It is possible that the Part B premium increased, and/or that the modified adjusted gross income you reported on your 2019 tax return was higher than the previous year. The same is true for Part D monthly premiums. The premium amounts are set by Medicare, not UC, and they increase depending on your income. There are appeal procedures that can be directed to Medicare.
What happens if I don’t pay my Part B and/or Part D premiums to Medicare?
You could end up paying more for medical coverage, and you may lose your UC-sponsored medical plan altogether. If you drop Medicare Part B and/or Part D, you will be temporarily enrolled in the non-Medicare version of your current UC-sponsored plan, which is more expensive than the Medicare-coordinated plan, and it may cost you more in medical claims costs. Any “Part B Reimbursement” previously paid to you by UC will end, so your pension payment may decrease. You may also be subject to additional costs, including bills from UC for the Part B payments paid to you when you were not enrolled, a non-refundable $419.60 monthly offset to cover higher non-Medicare costs to the university and permanent late enrollment penalties from Medicare when you re-enroll.
If you are having financial difficulty in paying your Medicare Part B or D premiums, there are Medicare Savings Programs to help you. Visit Medicare.gov/talk-to-someone or call 1-800-633-4227 for the number and location of your Medicare office.
Are there UC retirees over age 65 who are not eligible for Medicare?
If you are a long-term faculty and staff, or a Safety Member, who has not made contributions to Social Security, you may not be eligible for premium-free Medicare Part A — unless you are eligible through a spouse, former spouse or other work credit from a different employer. You may continue to be enrolled in one of UC’s non-Medicare medical plans by submitting your denial letter from the Social Security Administration to the UC Retirement Administration Service Center (with a UBEN 100 formPDF).
I’m a retiree under age 65. Since I’m not yet eligible for Medicare, I’m enrolled in a UC non-Medicare plan. How do I sign up for Medicare when I’m eligible?
If you’re a retiree and covered by a UC medical plan, UC will send you a Medicare information packet with enrollment instructions three months before your 65th birthday. The same is true for anyone you cover who is about to turn 65. In general, Medicare and UC require enrollment at age 65. You need to enroll in Medicare Part A and B. Medicare Part D enrollment will be handled by your plan, except for the plan without prescription drug coverage.
I’m a UC retiree and I’d like to cover my partner. Can we continue to have UC coverage if one of us is eligible for Medicare and the other is not?
UC offers combinations of coverage for families with some members who are eligible for Medicare and some who are not. For example, if you are enrolled in UC Care, your Medicare-eligible spouse could enroll in UC Medicare PPO. There is a separate premium table for these combinations, which is available during Open Enrollment.
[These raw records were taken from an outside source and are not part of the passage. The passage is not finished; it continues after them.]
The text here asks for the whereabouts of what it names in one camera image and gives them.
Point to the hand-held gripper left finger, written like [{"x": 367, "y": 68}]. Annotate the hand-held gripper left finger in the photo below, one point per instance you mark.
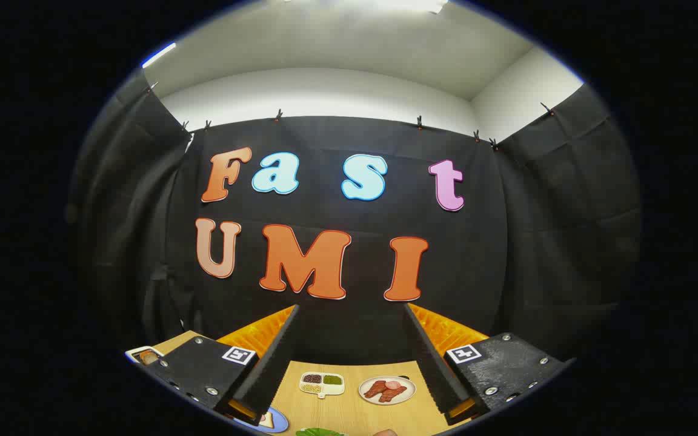
[{"x": 270, "y": 375}]

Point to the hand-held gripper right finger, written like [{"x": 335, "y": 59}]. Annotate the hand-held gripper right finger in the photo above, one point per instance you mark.
[{"x": 437, "y": 375}]

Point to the green lettuce leaf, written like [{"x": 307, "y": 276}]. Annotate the green lettuce leaf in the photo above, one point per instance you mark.
[{"x": 320, "y": 432}]

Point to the white oval meat plate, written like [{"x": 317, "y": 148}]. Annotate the white oval meat plate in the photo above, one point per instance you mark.
[{"x": 409, "y": 387}]

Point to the white bread slice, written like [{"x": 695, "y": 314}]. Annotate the white bread slice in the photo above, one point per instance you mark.
[{"x": 264, "y": 419}]

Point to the blue round plate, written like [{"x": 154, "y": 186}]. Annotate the blue round plate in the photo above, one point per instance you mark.
[{"x": 279, "y": 422}]

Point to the brown meat piece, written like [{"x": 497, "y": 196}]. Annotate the brown meat piece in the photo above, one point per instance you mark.
[
  {"x": 392, "y": 395},
  {"x": 374, "y": 389}
]

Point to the white divided tray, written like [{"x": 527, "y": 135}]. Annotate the white divided tray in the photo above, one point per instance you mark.
[{"x": 322, "y": 393}]

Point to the green mung beans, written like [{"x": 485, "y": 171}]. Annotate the green mung beans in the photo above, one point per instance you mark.
[{"x": 332, "y": 379}]

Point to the white rice grains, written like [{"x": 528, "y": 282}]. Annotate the white rice grains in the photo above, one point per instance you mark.
[{"x": 333, "y": 389}]

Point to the pinkish rounded object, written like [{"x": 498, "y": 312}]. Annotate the pinkish rounded object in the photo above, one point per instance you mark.
[{"x": 385, "y": 433}]

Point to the cream white toaster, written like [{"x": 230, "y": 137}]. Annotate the cream white toaster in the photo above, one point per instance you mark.
[{"x": 132, "y": 353}]

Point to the row of black clips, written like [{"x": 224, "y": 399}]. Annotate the row of black clips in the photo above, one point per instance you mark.
[{"x": 419, "y": 123}]

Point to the ceiling light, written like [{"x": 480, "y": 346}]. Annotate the ceiling light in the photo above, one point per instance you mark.
[
  {"x": 409, "y": 5},
  {"x": 158, "y": 54}
]

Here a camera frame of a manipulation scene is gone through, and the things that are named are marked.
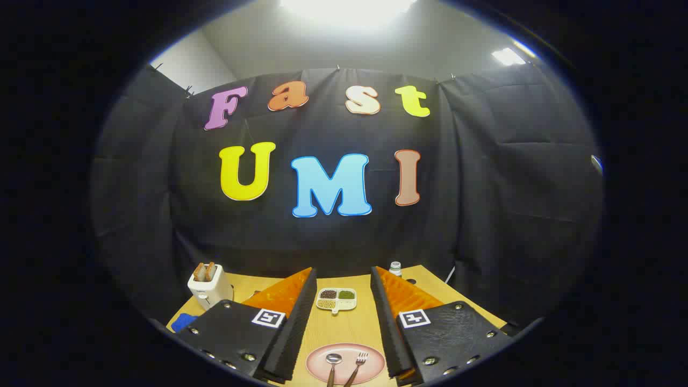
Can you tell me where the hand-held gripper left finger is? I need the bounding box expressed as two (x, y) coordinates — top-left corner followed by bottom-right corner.
(177, 267), (318, 385)

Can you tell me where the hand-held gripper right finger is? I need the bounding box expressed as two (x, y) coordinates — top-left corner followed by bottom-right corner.
(370, 266), (514, 386)

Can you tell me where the wooden handled metal fork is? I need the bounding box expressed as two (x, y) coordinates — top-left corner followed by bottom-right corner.
(344, 352), (369, 387)

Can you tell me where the wooden handled metal spoon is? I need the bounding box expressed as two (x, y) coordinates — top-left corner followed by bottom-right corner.
(325, 353), (343, 387)

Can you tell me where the pink round plate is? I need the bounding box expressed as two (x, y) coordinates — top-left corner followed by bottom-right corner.
(306, 343), (386, 385)

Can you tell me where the divided tray of beans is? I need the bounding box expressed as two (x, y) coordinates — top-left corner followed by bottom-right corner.
(316, 288), (357, 315)

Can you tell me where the white toaster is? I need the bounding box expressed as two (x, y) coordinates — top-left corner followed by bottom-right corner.
(187, 263), (234, 311)

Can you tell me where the blue cloth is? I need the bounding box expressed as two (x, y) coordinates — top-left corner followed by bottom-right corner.
(171, 313), (198, 334)

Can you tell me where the ceiling light panel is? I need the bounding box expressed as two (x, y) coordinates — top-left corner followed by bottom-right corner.
(279, 0), (417, 22)
(492, 47), (526, 66)

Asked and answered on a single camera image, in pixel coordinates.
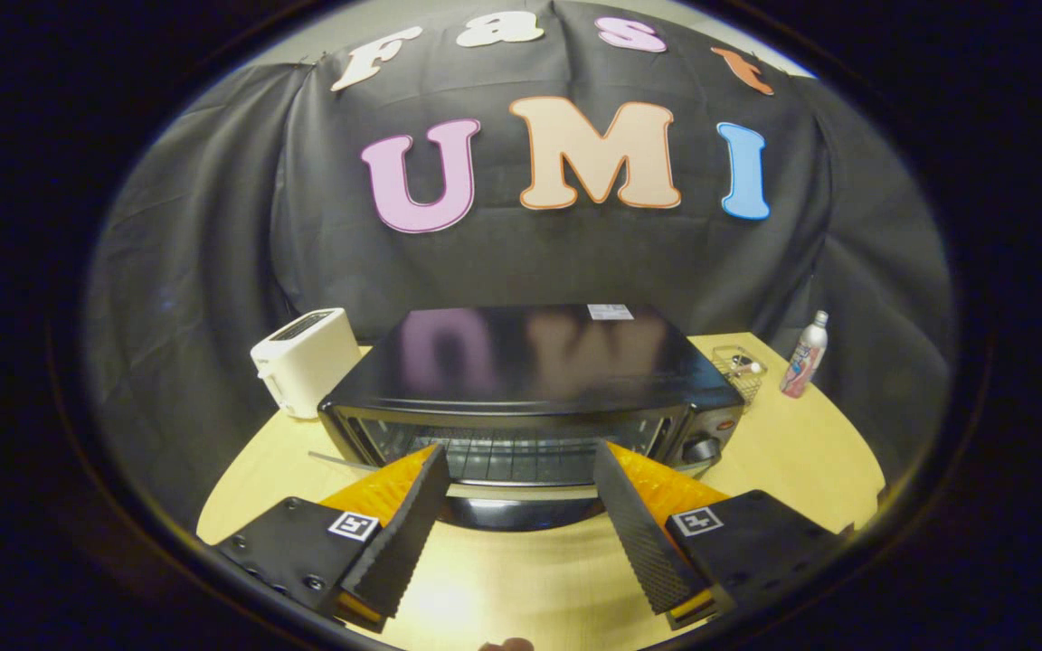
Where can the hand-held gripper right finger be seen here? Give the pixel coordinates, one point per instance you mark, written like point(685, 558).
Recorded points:
point(643, 542)

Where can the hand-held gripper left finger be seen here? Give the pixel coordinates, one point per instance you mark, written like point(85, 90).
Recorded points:
point(403, 542)

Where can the black toaster oven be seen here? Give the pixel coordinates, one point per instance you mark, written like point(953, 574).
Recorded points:
point(530, 362)

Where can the white pop-up toaster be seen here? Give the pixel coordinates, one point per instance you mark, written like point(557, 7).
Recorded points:
point(308, 362)

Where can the small white brown-tipped item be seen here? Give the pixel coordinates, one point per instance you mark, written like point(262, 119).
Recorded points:
point(745, 364)

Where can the white pink drink bottle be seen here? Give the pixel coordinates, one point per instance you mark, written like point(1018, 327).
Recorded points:
point(803, 362)

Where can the black backdrop cloth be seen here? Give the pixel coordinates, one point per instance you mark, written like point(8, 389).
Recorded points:
point(530, 262)

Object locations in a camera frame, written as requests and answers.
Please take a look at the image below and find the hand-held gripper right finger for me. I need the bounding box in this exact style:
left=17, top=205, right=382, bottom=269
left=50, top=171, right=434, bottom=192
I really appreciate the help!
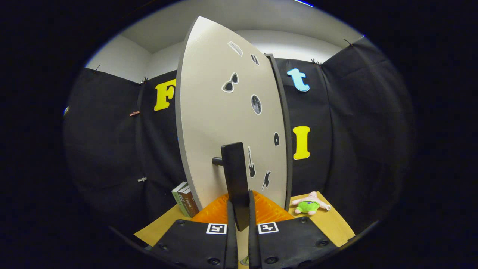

My spouse and I are thinking of moving out of California. Can we keep our UC plan?
There’s a lot to think about if you’re considering a move – including what it might mean for your health insurance coverage. It’s a good idea to talk to someone before you move.
If you and everyone you cover with UC insurance are in Medicare and you move to another U.S. state, you’ll transition to the Medicare Coordinator Program, administered by Via Benefits. You won’t have the option to stay in your UC Medicare plan. Through the Medicare Coordinator Program, licensed Via Benefits advisors work with eligible UC retirees to find the Medicare medical and prescription drug plans available where they live that work best for them. These plans are not affiliated with UC.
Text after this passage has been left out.